▶ [Exercise details]: Every line of the material that mentions the word "this" should be copied out.

▶ [Source records]:
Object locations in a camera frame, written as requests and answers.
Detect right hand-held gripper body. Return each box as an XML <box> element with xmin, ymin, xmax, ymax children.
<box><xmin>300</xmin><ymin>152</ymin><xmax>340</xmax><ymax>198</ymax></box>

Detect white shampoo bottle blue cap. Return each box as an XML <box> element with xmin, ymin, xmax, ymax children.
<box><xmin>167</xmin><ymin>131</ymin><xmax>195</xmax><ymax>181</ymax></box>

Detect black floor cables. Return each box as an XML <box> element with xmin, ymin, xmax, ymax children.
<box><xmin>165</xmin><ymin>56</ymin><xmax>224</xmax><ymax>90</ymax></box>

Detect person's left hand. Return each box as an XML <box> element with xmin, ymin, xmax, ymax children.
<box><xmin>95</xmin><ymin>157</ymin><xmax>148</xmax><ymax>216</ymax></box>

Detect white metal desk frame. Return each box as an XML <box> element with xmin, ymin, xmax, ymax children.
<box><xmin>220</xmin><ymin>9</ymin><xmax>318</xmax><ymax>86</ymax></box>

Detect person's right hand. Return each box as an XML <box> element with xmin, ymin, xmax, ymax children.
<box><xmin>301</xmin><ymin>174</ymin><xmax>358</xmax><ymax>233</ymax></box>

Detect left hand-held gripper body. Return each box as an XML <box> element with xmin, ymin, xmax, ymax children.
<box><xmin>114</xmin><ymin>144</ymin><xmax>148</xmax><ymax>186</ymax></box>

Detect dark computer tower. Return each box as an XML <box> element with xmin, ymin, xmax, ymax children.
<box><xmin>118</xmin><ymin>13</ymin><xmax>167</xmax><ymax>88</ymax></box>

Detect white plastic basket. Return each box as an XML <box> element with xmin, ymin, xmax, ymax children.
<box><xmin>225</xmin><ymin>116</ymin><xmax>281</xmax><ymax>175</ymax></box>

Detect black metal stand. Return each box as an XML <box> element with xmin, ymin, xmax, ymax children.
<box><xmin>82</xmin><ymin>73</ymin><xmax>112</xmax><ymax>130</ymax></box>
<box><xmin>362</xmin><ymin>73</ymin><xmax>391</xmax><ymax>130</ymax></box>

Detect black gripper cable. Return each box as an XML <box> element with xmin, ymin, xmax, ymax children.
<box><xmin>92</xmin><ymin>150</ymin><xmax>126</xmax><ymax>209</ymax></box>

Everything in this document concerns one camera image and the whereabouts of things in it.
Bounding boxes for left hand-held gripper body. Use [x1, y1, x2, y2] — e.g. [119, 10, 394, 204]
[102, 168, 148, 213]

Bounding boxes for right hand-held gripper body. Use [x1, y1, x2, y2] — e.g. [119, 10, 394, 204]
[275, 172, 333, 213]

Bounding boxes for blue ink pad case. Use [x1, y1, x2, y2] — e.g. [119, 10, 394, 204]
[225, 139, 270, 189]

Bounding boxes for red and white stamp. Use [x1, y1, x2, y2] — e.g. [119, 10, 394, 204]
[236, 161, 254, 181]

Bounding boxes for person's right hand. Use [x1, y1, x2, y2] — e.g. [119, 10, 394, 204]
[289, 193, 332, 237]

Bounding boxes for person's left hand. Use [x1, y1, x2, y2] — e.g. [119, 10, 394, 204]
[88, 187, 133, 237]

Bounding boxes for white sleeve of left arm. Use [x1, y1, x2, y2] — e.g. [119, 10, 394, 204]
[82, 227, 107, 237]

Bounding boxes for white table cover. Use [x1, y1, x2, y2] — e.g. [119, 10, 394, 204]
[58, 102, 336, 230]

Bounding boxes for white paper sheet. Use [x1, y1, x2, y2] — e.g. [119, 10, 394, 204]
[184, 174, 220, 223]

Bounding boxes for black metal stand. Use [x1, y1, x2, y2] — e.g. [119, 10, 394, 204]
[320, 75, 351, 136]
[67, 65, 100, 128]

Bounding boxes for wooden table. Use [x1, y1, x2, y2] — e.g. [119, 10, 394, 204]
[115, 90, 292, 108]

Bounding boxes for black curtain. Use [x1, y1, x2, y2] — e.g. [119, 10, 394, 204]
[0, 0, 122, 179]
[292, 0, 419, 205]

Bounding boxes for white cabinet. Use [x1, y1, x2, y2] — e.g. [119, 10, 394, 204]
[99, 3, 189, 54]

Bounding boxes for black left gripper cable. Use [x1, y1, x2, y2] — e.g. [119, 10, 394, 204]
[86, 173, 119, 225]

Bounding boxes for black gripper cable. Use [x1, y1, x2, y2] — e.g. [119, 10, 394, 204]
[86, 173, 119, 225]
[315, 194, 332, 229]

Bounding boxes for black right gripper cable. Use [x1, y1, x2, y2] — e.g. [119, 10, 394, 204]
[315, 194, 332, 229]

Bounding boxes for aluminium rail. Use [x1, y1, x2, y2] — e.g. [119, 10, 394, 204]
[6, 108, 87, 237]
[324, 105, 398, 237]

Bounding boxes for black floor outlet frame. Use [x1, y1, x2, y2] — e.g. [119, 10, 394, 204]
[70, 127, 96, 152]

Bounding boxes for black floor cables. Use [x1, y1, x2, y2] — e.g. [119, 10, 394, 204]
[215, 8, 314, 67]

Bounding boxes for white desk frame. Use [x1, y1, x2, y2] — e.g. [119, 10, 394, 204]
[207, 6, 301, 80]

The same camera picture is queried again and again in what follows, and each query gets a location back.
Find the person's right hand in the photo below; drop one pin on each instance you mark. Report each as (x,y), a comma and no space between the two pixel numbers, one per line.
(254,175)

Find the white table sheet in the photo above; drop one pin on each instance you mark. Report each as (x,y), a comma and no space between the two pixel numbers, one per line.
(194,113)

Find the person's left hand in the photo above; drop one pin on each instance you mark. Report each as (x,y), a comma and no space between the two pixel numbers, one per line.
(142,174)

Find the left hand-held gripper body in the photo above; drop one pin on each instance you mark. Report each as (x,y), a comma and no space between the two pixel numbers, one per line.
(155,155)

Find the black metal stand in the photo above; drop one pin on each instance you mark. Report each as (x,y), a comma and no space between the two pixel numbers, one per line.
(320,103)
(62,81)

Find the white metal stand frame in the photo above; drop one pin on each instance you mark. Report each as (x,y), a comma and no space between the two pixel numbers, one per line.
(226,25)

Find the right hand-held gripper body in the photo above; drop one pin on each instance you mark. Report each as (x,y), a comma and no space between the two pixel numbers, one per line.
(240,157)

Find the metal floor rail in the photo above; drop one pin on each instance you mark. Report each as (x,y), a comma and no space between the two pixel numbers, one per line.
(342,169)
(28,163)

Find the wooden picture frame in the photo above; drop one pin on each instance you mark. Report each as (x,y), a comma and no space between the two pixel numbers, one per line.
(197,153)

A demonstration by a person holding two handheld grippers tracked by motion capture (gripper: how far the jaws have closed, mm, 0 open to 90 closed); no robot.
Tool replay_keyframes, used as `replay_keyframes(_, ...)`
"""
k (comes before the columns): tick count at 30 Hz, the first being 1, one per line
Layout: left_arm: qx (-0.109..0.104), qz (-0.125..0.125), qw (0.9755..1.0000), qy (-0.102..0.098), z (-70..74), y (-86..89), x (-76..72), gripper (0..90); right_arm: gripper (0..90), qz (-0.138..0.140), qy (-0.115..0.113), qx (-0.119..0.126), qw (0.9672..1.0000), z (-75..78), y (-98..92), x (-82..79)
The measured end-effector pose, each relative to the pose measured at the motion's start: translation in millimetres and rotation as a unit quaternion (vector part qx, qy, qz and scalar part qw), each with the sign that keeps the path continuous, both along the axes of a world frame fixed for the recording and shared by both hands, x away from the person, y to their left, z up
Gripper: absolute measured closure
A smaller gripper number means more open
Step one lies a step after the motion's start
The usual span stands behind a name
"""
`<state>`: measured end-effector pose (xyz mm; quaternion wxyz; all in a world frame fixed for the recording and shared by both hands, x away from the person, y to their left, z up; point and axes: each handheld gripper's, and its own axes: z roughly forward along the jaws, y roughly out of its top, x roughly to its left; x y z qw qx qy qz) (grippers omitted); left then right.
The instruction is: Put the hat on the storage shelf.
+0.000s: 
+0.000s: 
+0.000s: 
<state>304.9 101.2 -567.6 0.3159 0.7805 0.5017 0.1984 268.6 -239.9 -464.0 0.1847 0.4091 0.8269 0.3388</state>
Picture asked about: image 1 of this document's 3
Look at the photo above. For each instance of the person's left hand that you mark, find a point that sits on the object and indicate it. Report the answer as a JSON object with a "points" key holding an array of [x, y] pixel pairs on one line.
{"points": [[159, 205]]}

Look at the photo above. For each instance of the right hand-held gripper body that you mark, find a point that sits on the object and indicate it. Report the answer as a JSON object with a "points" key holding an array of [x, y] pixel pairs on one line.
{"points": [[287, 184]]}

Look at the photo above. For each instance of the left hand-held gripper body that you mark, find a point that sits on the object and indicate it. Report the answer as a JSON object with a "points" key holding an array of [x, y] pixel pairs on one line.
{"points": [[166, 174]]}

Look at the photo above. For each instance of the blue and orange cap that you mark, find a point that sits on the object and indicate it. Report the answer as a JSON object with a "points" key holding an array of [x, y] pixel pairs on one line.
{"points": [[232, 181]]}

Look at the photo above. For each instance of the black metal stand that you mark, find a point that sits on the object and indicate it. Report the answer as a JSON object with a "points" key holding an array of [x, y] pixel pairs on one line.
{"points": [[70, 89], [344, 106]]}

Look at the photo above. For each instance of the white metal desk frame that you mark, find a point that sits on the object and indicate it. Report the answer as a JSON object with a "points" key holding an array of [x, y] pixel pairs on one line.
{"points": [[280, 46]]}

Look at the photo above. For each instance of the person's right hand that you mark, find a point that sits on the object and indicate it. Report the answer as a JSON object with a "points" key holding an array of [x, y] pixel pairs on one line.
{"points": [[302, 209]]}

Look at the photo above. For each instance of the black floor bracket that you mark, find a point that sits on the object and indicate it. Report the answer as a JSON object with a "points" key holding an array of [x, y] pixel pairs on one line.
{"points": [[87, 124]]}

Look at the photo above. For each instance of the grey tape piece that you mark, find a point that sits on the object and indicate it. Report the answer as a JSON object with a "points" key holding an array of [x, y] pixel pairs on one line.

▶ [Reply to the exercise]:
Everything in this document concerns one camera image and the whereabouts of things in it.
Picture asked about: image 1 of this document's 3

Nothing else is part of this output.